Let $A\in M_{m\times k}(\mathbb{C})$, $B\in M_{k\times p}(\mathbb{C})$ and $C\in M_{p\times n}(\mathbb{C})$, then $\textrm{rank}(AB)+\textrm{rank}(BC)\leq \textrm{rank}(B)+\textrm{rank}(ABC)$

#### Solutions Collecting From Web of "Frobenius Inequality Rank"

Notation:

• $\rho(\cdot)$ stands for rank,
• $\ker(\cdot)$ for null space (aka kernel),
• $\text{im}(\cdot)$ for column space (aka image).

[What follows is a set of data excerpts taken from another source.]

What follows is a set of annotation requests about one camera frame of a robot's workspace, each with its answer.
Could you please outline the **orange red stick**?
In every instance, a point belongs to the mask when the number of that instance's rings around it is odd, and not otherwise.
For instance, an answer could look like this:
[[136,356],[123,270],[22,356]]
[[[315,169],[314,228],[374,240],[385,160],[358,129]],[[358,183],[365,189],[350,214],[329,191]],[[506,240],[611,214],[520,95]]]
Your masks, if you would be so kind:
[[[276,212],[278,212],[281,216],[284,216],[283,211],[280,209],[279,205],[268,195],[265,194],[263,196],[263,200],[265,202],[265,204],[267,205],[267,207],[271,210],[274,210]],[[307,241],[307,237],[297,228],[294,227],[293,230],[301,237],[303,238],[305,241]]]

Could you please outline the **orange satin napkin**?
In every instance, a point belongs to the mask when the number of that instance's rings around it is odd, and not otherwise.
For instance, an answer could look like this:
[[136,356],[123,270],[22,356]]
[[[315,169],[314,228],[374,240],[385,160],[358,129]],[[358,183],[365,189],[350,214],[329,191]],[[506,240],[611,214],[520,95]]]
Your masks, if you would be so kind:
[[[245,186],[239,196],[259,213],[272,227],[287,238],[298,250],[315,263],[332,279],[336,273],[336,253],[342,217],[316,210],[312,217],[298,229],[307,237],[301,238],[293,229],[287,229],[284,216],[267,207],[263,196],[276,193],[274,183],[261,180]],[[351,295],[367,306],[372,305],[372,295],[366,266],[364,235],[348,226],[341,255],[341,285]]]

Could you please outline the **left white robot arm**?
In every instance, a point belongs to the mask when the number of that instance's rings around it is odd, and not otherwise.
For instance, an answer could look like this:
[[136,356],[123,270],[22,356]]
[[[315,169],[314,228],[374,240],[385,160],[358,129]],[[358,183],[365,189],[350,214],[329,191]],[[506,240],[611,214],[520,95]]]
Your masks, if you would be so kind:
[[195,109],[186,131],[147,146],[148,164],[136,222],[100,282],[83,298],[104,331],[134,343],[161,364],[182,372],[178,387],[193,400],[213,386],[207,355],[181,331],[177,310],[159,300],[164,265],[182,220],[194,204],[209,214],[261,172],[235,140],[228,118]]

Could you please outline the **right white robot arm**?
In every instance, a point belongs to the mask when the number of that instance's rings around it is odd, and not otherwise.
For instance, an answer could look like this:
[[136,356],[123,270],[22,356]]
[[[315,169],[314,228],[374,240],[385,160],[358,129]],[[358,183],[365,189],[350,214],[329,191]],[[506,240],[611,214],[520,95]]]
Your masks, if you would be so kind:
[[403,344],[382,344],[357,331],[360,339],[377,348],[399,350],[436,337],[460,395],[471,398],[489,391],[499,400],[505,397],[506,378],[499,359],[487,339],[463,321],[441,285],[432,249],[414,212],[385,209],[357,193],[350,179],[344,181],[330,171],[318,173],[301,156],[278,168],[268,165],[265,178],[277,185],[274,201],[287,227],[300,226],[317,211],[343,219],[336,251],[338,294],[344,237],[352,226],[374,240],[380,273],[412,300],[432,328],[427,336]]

All we need is the following well known identity (see this answer for a proof):
$$\rho(AB)=\rho(B)−\dim(\text{im}(B) \cap \ker(A)) \tag{1}$$
and the following observation: $$\text{im}(BC) \cap \ker(A) \subseteq \text{im}(B)\cap \ker(A)\tag{2}$$ which holds since $\text{im}(BC)\subseteq \text{im}(B)$.

Now we want to write $\rho(ABC)$ in such a way that $\text{im}(BC)\cap \ker(A)$ pops up, so we could make use of $(2)$. Analogously to $(1)$:

$$\rho(ABC)=\rho(BC)−\dim(\text{im}(BC) \cap \ker(A)) \tag{3}.$$

From $(1)$ and $(3)$:

$$\rho(AB)+ \rho(BC) = \rho(B) + \rho(ABC) + \underbrace{\dim(\text{im}(BC) \cap \ker(A))−\dim(\text{im}(B) \cap \ker(A))}_{\leq 0 \text{ due to } (2)}$$ which implies the desired inequality.